Future Enhancements¶
The modular ecosystem is designed for extensibility:
- Plugin System: Load third-party modules dynamically
- Remote Modules: Load modules from package repositories
- Module Marketplace: Community-contributed modules
- Auto-discovery: Detect available OpenStack services
- Module Versioning: Support multiple module versions
- Cross-module Transactions: Coordinated operations across modules
Conclusion¶
The Substation modular ecosystem provides a robust, scalable foundation for OpenStack management.
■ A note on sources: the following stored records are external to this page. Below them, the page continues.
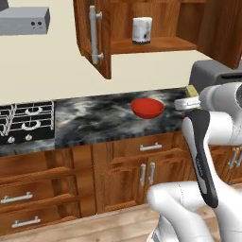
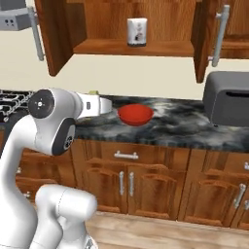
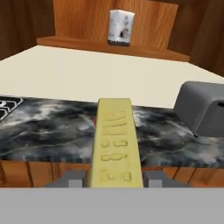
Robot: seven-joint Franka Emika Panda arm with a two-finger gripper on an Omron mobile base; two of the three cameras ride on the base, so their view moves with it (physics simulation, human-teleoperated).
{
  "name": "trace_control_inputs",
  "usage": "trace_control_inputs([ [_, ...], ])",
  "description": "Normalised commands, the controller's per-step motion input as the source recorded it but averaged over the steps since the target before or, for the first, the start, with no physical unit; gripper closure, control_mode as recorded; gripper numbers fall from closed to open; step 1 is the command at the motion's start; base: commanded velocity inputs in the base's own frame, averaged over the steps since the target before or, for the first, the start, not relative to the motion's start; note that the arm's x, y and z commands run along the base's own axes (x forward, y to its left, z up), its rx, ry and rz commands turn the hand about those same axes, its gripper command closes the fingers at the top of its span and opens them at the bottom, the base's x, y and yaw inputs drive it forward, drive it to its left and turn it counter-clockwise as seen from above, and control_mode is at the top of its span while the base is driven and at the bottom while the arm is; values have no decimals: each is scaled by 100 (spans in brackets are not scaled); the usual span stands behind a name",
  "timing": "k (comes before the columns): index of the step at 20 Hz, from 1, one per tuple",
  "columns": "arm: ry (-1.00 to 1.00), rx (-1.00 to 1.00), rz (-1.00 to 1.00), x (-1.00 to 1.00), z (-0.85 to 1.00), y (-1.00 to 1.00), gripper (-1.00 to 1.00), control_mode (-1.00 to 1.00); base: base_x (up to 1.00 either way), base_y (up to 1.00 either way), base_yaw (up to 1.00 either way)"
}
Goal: Pick the egg and butter from the fridge and place them by the bowl for mixing.
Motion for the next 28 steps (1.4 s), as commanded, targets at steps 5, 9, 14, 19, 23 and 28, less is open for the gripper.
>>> trace_control_inputs([
  [5, 0, 0, 0, 0, 0, 0, 100, 100, 81, -5, 0],
  [9, 0, 0, 0, 0, 0, 0, 100, 100, 87, 0, 0],
  [14, 0, 0, 0, 0, 0, 0, 100, 100, 44, 0, 0],
  [19, 19, -11, 11, 0, -27, 6, 100, -100, 0, 0, 1],
  [23, 32, -6, 27, -1, -49, 13, 100, -100, 0, 0, 0],
  [28, 18, -1, 19, -2, -41, 2, 100, -100, 0, 0, 0],
])
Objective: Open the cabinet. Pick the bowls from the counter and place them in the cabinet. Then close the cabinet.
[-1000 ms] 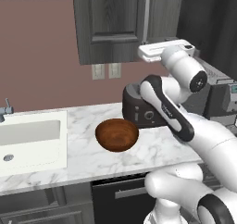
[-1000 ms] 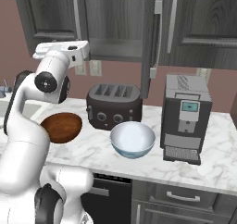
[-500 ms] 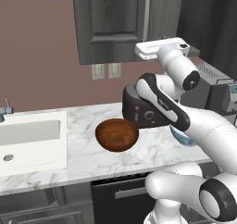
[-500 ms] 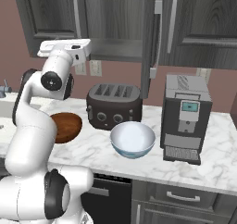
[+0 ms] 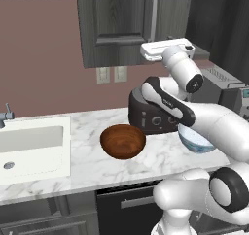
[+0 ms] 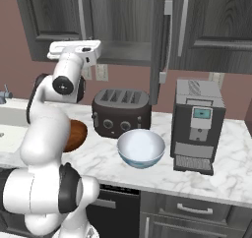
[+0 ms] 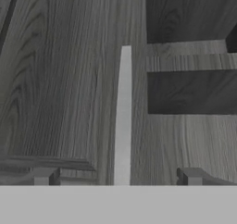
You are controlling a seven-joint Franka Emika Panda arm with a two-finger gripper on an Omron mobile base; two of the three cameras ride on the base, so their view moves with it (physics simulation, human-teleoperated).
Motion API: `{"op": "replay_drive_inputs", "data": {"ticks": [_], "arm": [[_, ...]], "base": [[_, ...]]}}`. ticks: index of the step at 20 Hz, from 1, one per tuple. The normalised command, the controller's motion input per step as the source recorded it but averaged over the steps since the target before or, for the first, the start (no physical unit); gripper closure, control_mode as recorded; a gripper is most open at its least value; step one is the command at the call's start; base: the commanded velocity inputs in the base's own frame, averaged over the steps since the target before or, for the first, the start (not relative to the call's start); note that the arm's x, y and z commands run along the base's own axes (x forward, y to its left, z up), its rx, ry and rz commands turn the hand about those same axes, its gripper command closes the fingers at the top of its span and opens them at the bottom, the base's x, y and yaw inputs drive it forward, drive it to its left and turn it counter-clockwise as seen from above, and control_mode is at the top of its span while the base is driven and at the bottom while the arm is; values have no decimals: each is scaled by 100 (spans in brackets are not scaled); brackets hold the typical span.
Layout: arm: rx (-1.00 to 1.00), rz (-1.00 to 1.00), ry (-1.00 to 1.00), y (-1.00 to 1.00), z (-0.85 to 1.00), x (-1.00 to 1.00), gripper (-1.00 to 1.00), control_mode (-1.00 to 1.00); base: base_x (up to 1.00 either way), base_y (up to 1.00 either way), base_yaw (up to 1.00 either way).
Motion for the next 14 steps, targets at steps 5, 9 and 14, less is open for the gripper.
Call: {"op": "replay_drive_inputs", "data": {"ticks": [5,9,14], "arm": [[2,0,0,-9,0,28,-100,-100],[0,0,0,-1,0,26,-100,-100],[0,0,0,0,0,19,-100,-100]], "base": [[0,0,0],[0,0,0],[0,0,0]]}}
By isolating service-specific logic into discrete modules with well-defined interfaces, the architecture promotes maintainability, testability, and extensibility while delivering excellent performance and user experience.
The consistent module structure, comprehensive registries, and sophisticated lifecycle management ensure that new OpenStack services can be integrated seamlessly, making Substation a future-proof solution for cloud infrastructure management.